Records from a data source
##############################
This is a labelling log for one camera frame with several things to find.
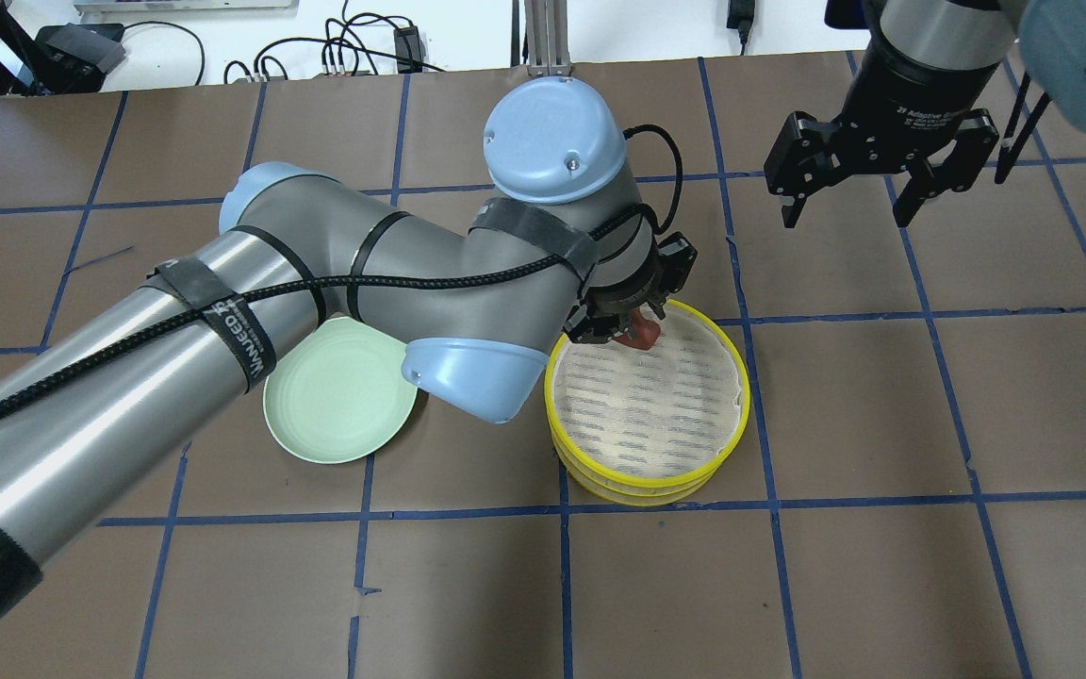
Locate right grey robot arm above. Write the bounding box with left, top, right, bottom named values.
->
left=763, top=1, right=1086, bottom=228

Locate black power adapter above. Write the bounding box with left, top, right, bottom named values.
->
left=393, top=26, right=426, bottom=73

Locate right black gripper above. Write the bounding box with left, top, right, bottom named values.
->
left=763, top=38, right=998, bottom=229

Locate aluminium frame post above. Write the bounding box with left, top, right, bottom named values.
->
left=525, top=0, right=572, bottom=77

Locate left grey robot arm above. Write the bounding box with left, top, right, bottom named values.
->
left=0, top=76, right=697, bottom=620

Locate light green plate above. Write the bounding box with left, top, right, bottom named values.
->
left=262, top=317, right=418, bottom=465

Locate reddish brown bun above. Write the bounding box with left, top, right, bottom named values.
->
left=619, top=314, right=661, bottom=351

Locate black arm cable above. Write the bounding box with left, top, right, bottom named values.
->
left=0, top=124, right=685, bottom=449

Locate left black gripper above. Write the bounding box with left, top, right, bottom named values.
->
left=561, top=232, right=698, bottom=344

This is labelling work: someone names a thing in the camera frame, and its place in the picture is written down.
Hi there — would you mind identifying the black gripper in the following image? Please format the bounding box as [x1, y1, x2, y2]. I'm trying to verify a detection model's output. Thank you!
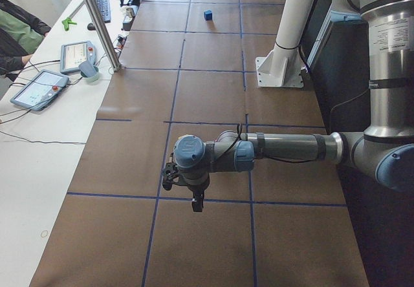
[187, 184, 208, 212]

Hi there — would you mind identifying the blue cube block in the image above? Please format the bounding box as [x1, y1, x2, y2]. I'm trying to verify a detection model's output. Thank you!
[203, 10, 213, 21]

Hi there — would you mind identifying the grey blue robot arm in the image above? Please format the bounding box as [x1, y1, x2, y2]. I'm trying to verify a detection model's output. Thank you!
[162, 0, 413, 212]

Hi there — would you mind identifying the far teach pendant tablet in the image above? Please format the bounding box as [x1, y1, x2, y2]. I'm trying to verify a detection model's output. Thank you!
[60, 41, 96, 74]

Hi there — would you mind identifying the teach pendant tablet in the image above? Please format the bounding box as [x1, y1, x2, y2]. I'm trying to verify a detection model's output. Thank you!
[60, 41, 96, 74]
[10, 70, 69, 111]

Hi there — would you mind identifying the near teach pendant tablet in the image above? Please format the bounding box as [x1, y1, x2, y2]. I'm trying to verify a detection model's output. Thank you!
[10, 70, 69, 111]

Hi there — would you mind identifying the metal cup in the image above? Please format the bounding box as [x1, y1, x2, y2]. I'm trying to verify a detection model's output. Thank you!
[125, 7, 135, 18]

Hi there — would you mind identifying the black computer mouse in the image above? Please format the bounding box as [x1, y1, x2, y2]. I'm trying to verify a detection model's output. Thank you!
[87, 23, 96, 31]

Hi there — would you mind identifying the black keyboard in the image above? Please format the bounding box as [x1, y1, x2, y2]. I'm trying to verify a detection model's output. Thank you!
[95, 0, 111, 23]

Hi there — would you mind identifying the seated person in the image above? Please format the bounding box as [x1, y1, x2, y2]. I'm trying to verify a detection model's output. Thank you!
[0, 0, 51, 81]

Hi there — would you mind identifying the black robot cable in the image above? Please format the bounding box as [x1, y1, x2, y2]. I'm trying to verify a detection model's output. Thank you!
[212, 122, 320, 165]

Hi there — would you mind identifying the white camera pole mount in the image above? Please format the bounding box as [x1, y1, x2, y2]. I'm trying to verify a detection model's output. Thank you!
[256, 0, 314, 88]

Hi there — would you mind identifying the green handled tool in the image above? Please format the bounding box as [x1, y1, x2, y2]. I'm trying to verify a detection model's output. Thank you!
[61, 17, 77, 31]

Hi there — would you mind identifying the aluminium frame post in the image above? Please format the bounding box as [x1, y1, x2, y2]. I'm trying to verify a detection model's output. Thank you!
[84, 0, 121, 72]
##############################
WHAT THE TASK ASKS
The lines from the one containing "Hi there — would you mind identifying the black keyboard" through the final line of the entries above are to be printed exactly, with nothing added.

ANSWER TO THE PROBLEM
Hi there — would you mind identifying the black keyboard in the image above? Please format the bounding box as [x1, y1, x2, y2]. I'm trying to verify a detection model's output. Thank you!
[95, 0, 111, 23]

Hi there — would you mind identifying the seated person in the image above? Please format the bounding box as [x1, y1, x2, y2]. I'm trying to verify a detection model's output. Thank you!
[0, 0, 51, 81]

Hi there — would you mind identifying the black robot cable in the image above? Please format the bounding box as [x1, y1, x2, y2]. I'm trying to verify a detection model's output. Thank you!
[212, 122, 320, 165]

Hi there — would you mind identifying the white camera pole mount in the image above? Please format the bounding box as [x1, y1, x2, y2]. I'm trying to verify a detection model's output. Thank you!
[256, 0, 314, 88]

Hi there — would you mind identifying the green handled tool in the image above? Please format the bounding box as [x1, y1, x2, y2]. I'm trying to verify a detection model's output. Thank you!
[61, 17, 77, 31]

Hi there — would you mind identifying the aluminium frame post in the image above? Please format the bounding box as [x1, y1, x2, y2]. I'm trying to verify a detection model's output. Thank you!
[84, 0, 121, 72]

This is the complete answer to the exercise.